SAN DIEGO — An alleged drunken driver was going 121 mph when he caused a fiery freeway pileup that killed two men and seriously injured a woman on Interstate 15 last year, a prosecutor told jurors Tuesday, but a defense attorney claimed an off-duty San Diego police sergeant is actually to blame for the deaths.
Jeffrey Brian Levi, 39, is charged with murder, gross vehicular manslaughter while intoxicated, hit-and-run and drunken driving, for the Jan. 2, 2018, deaths of 33-year-old Jesus David Dominguez and 19-year-old Isaac Felix, who were burned to death inside a Toyota Corolla that was struck at about 11:45 that night in the fast lane of northbound Interstate 15 near Miramar Road.
Giovanna Dominguez — Jesus Dominguez’s sister and Felix’s girlfriend – – was also a passenger in the Corolla.
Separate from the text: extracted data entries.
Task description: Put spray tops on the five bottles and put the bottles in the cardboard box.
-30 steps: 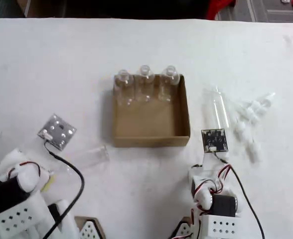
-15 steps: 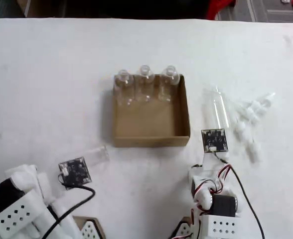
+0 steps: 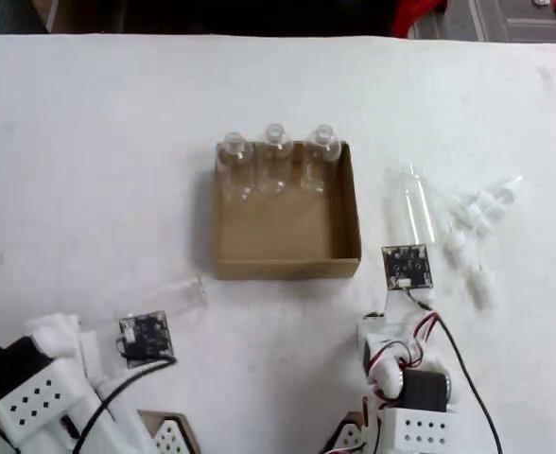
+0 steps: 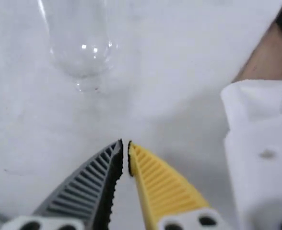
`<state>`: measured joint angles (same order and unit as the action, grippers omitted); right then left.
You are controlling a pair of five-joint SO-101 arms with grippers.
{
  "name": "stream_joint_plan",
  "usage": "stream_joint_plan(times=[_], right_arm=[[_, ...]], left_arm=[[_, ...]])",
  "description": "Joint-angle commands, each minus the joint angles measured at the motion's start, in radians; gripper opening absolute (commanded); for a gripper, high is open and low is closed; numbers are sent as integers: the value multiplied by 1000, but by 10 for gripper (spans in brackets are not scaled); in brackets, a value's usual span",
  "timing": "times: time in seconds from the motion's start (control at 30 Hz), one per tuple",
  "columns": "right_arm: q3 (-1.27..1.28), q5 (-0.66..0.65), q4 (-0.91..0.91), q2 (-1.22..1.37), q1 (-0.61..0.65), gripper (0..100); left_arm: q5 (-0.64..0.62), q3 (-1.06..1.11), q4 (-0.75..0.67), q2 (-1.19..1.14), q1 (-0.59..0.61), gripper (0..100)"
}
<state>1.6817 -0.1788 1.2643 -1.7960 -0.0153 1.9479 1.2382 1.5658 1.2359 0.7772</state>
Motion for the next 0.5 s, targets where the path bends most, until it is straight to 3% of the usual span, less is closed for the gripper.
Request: stream_joint_plan(times=[0.0, 0.2, 0.47], right_arm=[[9, 5, 5, -5, -8, 16], [9, 5, 5, -5, -8, 16], [9, 5, 5, -5, -8, 16]], left_arm=[[40, 38, 21, -19, -45, 22], [-75, 40, -11, -51, -157, 21], [-127, -48, -110, -409, -174, 21]])
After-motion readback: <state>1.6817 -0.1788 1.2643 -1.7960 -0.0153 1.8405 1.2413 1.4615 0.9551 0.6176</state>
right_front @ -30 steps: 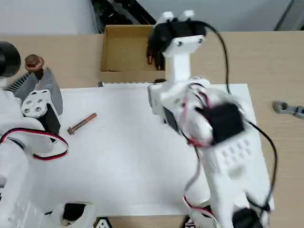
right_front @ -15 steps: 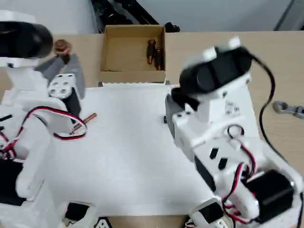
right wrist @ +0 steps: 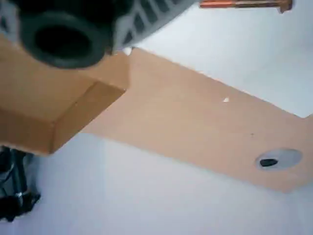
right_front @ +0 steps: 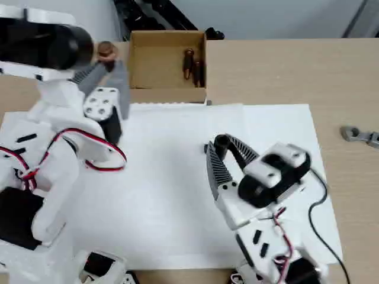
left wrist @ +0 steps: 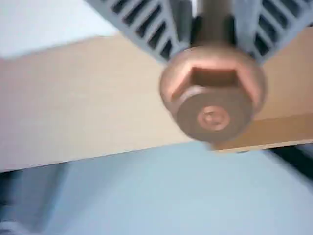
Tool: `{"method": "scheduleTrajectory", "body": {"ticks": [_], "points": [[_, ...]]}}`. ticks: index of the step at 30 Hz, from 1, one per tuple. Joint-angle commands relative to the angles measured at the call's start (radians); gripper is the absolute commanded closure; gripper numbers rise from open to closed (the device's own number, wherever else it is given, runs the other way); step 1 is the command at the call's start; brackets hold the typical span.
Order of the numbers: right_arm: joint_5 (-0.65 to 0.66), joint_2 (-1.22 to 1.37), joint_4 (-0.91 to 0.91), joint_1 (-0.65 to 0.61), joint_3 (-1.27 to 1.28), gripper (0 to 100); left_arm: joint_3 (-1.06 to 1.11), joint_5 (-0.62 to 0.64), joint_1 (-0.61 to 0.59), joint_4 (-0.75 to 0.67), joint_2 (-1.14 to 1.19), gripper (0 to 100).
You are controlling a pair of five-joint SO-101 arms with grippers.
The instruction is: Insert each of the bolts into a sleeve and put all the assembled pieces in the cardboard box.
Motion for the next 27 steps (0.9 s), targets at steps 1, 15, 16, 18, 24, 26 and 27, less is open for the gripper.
{"method": "scheduleTrajectory", "body": {"ticks": [1,15,16,18,24,26,27], "points": [[0.018,-0.059,-0.116,-0.015,0.121,99.5,-0.002,0.000,0.058,-0.060,-0.005,99],[0.028,0.113,-0.317,-0.124,0.140,99.5,0.105,0.000,0.258,-0.109,-0.005,99],[0.038,0.120,-0.325,-0.124,0.140,99.5,0.105,0.000,0.258,-0.110,-0.005,99],[0.064,0.125,-0.329,-0.124,0.140,99.5,0.108,0.003,0.258,-0.106,-0.005,99],[0.074,0.124,-0.332,-0.124,0.123,99.5,0.208,0.057,0.258,-0.112,-0.005,99],[0.074,0.124,-0.331,-0.124,0.123,99.5,0.242,0.061,0.256,-0.114,-0.006,99],[0.074,0.124,-0.331,-0.124,0.123,99.5,0.254,0.063,0.255,-0.118,-0.006,99]]}}
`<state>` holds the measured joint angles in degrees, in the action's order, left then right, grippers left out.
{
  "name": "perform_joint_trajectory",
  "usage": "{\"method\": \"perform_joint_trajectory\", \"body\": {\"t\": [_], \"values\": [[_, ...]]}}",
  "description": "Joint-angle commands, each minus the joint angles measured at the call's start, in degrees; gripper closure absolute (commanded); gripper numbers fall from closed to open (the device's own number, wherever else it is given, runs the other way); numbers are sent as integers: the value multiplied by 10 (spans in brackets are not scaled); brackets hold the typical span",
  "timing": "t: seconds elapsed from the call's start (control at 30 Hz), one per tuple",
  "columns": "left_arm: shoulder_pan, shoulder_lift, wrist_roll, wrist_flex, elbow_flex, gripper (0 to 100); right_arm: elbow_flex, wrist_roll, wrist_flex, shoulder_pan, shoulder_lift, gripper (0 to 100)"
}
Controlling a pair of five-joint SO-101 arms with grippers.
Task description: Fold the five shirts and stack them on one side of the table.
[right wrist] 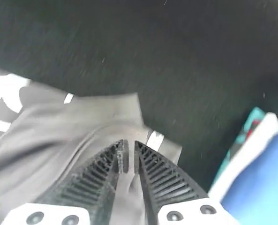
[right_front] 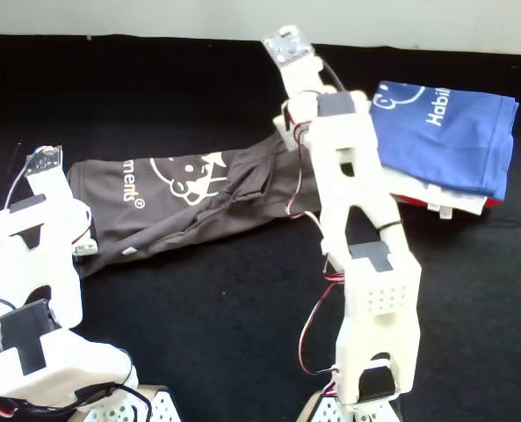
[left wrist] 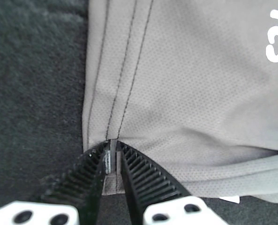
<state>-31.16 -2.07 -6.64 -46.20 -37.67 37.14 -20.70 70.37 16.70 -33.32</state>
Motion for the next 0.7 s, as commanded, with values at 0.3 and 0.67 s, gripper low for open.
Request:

She survived but sustained broken bones and burns across her body.
Deputy District Attorney Andrew Aguilar told jurors in his opening statement of Levi’s trial that the defendant rear-ended the Corolla, then walked away from the crash scene unscathed.
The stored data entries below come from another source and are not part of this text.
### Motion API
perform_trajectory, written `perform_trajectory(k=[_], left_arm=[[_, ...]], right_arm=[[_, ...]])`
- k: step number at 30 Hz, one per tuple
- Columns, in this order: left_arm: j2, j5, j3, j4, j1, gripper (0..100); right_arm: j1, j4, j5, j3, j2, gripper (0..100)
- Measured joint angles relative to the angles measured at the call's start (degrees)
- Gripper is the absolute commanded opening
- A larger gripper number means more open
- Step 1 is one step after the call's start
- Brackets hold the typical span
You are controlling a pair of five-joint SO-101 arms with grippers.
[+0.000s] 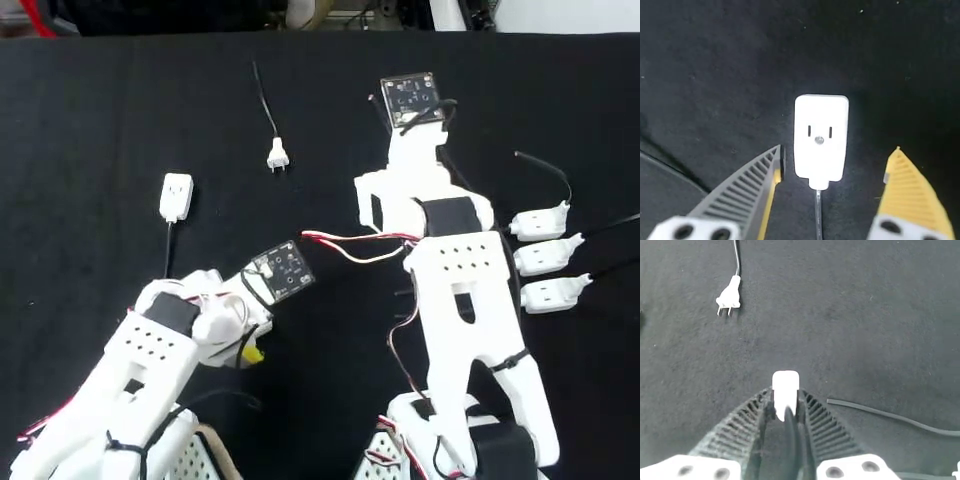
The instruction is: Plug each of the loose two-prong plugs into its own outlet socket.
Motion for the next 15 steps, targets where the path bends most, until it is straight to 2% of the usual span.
perform_trajectory(k=[9, 15], left_arm=[[-0.09, 2.37, 5.27, -6.68, 2.99, 28], [-0.18, 2.99, 5.01, -4.84, 2.99, 27]], right_arm=[[0.0, 0.0, 0.0, 0.0, 0.0, 1.1], [0.0, 0.0, 0.0, 0.0, 0.0, 1.1]])
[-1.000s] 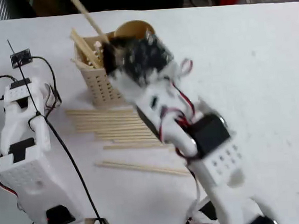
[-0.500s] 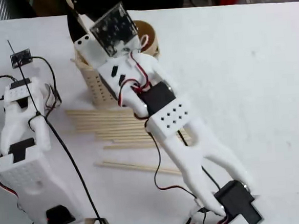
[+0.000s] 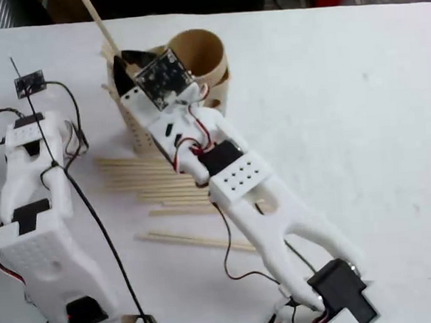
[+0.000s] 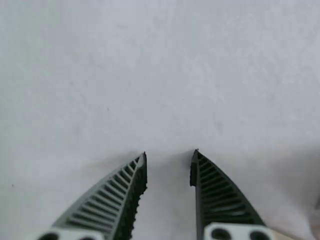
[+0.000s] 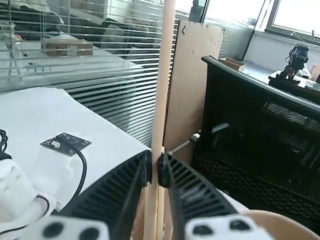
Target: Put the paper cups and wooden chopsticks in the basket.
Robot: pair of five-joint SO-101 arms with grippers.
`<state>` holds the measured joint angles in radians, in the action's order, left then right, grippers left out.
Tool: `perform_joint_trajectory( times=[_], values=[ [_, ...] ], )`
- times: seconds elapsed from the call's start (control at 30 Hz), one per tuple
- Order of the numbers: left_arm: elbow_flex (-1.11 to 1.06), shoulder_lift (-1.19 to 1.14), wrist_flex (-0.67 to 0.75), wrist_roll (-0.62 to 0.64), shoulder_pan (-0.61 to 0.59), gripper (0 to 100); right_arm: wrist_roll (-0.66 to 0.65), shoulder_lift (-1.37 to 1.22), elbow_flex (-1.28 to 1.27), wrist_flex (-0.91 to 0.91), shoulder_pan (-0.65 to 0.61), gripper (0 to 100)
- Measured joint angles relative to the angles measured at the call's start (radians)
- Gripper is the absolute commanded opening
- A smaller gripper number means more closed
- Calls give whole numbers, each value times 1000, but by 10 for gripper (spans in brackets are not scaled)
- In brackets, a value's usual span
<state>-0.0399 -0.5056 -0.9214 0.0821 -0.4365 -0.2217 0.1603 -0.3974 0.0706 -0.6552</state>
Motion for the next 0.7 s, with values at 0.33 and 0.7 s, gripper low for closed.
perform_joint_trajectory(
  times=[0.33, 0.7],
  values=[
    [0, 0, 0, 0, 0, 158, 0, 0, -2, -9, 0, 196],
    [0, 0, 0, 0, 0, 158, -5, 152, -2, -258, 0, 90]
  ],
)
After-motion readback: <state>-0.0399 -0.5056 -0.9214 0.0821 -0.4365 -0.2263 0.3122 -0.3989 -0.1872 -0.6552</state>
The Corolla was left disabled in the fast lane with no lights on, its three occupants “sitting ducks” for an ensuing crash, Aguilar said.
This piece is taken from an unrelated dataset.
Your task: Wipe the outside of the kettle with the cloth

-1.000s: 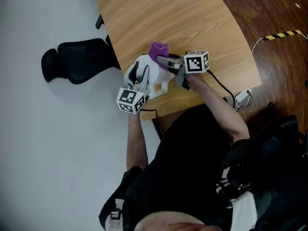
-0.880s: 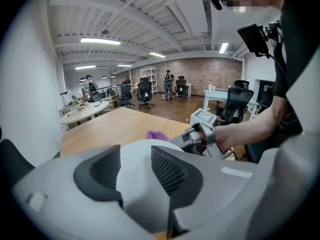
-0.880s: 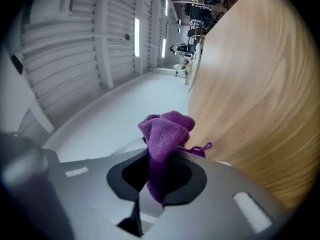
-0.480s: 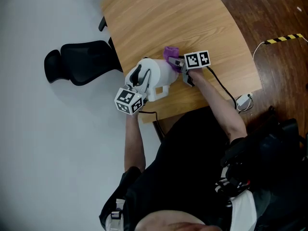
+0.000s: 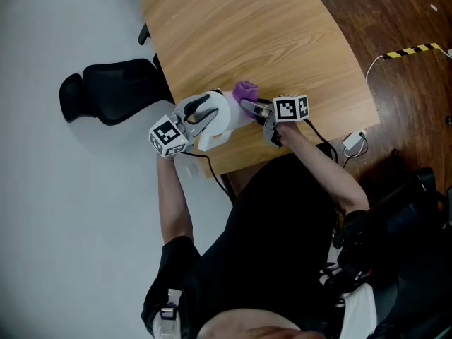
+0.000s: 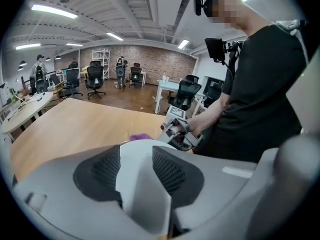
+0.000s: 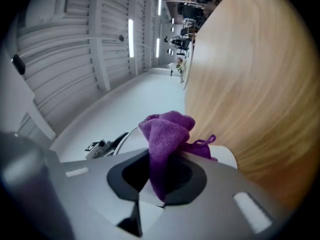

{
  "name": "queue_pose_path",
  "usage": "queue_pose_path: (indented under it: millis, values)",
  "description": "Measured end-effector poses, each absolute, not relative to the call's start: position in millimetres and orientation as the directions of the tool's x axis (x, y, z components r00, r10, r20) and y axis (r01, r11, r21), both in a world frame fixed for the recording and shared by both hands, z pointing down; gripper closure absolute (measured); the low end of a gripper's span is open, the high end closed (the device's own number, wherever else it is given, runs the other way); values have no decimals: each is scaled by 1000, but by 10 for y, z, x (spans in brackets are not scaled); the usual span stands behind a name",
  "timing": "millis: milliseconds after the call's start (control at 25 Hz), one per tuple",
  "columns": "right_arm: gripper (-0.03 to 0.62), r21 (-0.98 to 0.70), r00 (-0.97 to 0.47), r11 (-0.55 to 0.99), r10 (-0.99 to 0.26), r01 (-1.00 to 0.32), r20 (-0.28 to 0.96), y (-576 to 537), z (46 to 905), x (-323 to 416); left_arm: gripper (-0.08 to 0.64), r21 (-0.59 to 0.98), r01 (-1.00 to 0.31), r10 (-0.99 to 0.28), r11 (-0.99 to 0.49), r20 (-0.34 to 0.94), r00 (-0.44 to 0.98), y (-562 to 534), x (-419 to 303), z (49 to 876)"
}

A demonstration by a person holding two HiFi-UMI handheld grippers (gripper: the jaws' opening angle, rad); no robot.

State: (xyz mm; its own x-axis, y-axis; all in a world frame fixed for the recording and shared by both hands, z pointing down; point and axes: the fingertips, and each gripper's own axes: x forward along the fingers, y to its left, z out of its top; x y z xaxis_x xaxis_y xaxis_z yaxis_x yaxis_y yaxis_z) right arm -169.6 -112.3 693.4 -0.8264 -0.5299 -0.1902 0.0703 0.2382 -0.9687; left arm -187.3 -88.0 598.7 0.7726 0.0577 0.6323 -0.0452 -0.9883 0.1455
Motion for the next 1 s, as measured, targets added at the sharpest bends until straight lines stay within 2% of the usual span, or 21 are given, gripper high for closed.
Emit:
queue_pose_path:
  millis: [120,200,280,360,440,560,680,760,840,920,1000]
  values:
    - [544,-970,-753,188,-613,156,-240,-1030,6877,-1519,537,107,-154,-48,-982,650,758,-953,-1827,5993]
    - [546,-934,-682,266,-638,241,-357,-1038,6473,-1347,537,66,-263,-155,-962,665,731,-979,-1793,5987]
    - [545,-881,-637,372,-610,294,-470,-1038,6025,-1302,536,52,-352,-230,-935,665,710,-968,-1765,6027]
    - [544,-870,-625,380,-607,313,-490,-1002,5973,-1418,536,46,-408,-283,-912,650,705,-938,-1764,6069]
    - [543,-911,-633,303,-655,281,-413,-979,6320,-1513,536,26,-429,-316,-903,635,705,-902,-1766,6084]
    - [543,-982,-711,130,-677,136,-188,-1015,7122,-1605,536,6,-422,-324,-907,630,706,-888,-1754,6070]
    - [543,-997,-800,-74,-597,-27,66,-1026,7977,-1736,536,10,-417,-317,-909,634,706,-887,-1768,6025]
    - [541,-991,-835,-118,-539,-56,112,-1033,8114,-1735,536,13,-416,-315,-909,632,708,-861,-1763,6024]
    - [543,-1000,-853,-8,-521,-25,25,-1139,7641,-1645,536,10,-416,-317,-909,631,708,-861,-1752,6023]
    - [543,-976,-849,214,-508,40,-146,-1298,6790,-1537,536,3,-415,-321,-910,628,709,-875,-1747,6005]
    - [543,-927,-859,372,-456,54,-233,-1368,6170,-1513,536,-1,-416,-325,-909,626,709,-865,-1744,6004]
A short time later, a Ford Explorer driven by off-duty San Diego police Sgt. Raymond Rowe then struck the Corolla, which burst into flames and left Dominguez and Felix trapped inside the burning wreckage, while bystanders pulled Giovanna Dominguez out.
The Ford Explorer overturned, coming to rest upside down, and Rowe was treated for minor to moderately serious injuries.
Aguilar alleged that about three hours after the crash, Levi had a blood-alcohol content of 0.16%, which is twice the legal limit.
Levi, who was charged with murder due to a 2007 misdemeanor DUI conviction, faces 40 years to life in prison if convicted.
Defense attorney Amanda Waddle alleged that Rowe was “an unreasonable and negligent driver” who should be held liable for the deadly wreck. According to Waddle, Rowe was speeding, failed to wear his prescription glasses and was looking in his rearview mirror at the time of impact.
Aguilar noted that Rowe often used his rearview mirror to spot anyone who might be trailing him from the police station to his home, a risk that Rowe potentially faced as a member of the department’s gang unit.
In addition to not paying attention, Waddle said that Rowe failed to use evasive maneuvers that were part of his police training.
“This was the direct result of that secondary, very violent crash where Sgt. Rowe was not paying attention to the roadway in front of him,” Waddle said.
The defense conceded that Levi was driving too fast in connection with the initial crash, but said “thankfully” there were no significant injuries as a result.
Giovanna Dominguez — who was expected to testify Wednesday — did indicate during a preliminary hearing earlier this year that no one was injured as a result of the initial crash. She testified at the previous hearing that her brother and Felix remained strapped into their seats while trying to contact authorities, but she undid her seatbelt because she wanted to get out of the car and was afraid of being struck again.